[Stored entries]
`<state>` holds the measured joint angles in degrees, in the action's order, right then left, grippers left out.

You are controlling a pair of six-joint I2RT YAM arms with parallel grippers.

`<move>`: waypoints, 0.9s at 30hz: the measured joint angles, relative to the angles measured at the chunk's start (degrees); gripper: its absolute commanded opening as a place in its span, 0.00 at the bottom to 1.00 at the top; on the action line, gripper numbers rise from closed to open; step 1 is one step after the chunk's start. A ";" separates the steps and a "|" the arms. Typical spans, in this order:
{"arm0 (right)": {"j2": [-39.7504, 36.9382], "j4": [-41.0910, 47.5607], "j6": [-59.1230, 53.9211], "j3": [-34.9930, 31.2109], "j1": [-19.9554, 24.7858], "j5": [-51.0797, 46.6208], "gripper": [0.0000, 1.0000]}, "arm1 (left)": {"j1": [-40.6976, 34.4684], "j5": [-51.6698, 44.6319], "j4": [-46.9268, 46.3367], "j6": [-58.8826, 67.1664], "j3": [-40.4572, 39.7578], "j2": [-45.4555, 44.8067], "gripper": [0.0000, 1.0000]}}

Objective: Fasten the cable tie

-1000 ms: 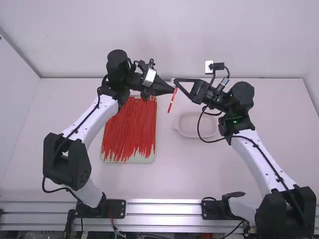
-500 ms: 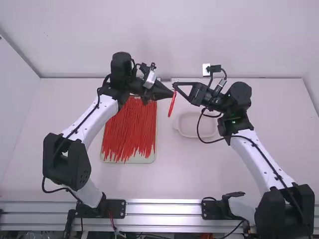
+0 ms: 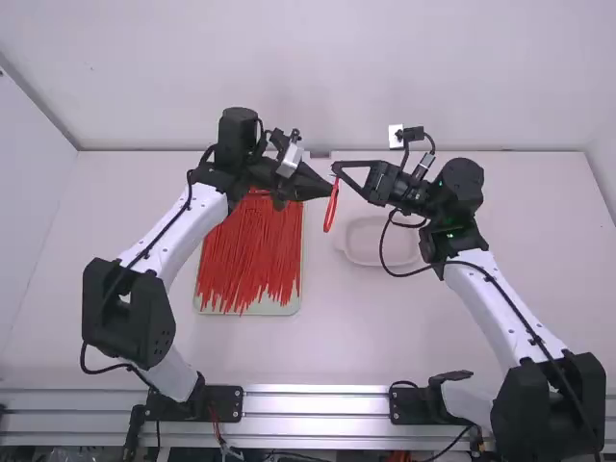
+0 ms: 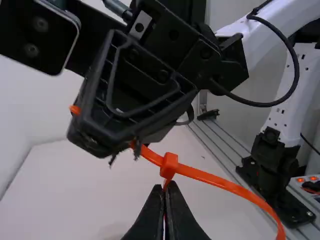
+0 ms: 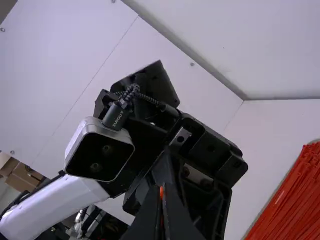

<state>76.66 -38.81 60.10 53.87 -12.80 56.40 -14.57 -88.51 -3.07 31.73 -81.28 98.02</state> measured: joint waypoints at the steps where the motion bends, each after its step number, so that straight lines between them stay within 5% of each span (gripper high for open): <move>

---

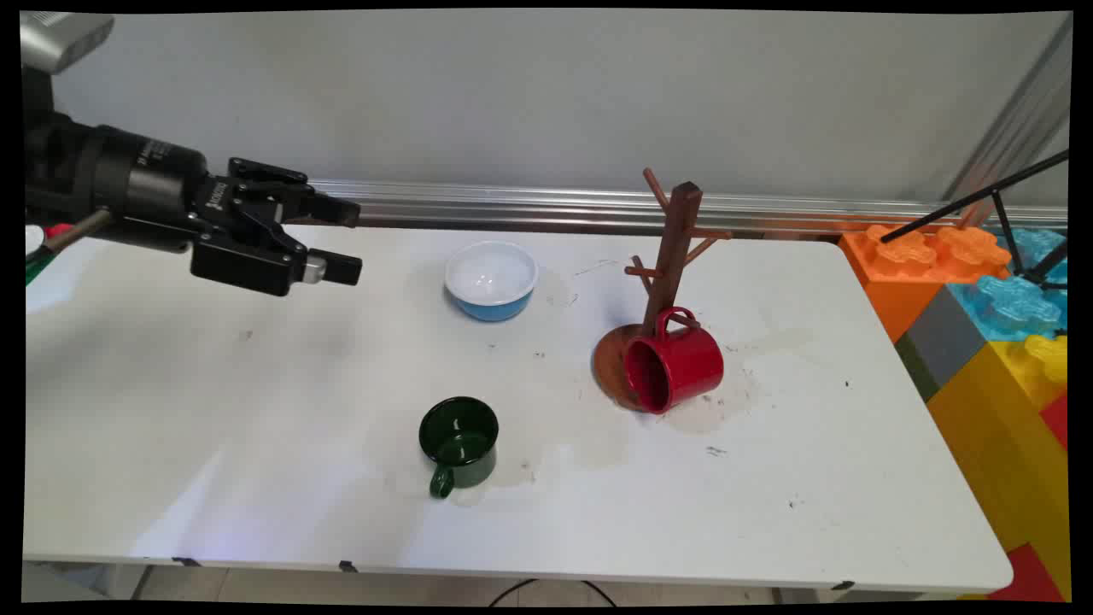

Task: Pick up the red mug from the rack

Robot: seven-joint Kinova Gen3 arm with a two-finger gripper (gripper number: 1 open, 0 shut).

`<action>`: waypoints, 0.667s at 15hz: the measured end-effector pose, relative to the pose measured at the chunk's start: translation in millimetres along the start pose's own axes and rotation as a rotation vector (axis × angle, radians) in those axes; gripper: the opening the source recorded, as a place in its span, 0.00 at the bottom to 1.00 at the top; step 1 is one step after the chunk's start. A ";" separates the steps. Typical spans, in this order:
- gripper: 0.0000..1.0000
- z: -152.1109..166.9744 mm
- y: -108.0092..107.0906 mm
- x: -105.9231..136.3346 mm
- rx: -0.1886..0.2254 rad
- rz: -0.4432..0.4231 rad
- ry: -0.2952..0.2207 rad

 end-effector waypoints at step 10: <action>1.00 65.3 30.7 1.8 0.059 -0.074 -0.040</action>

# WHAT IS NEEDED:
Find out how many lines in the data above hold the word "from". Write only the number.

# RESPONSE AREA:
2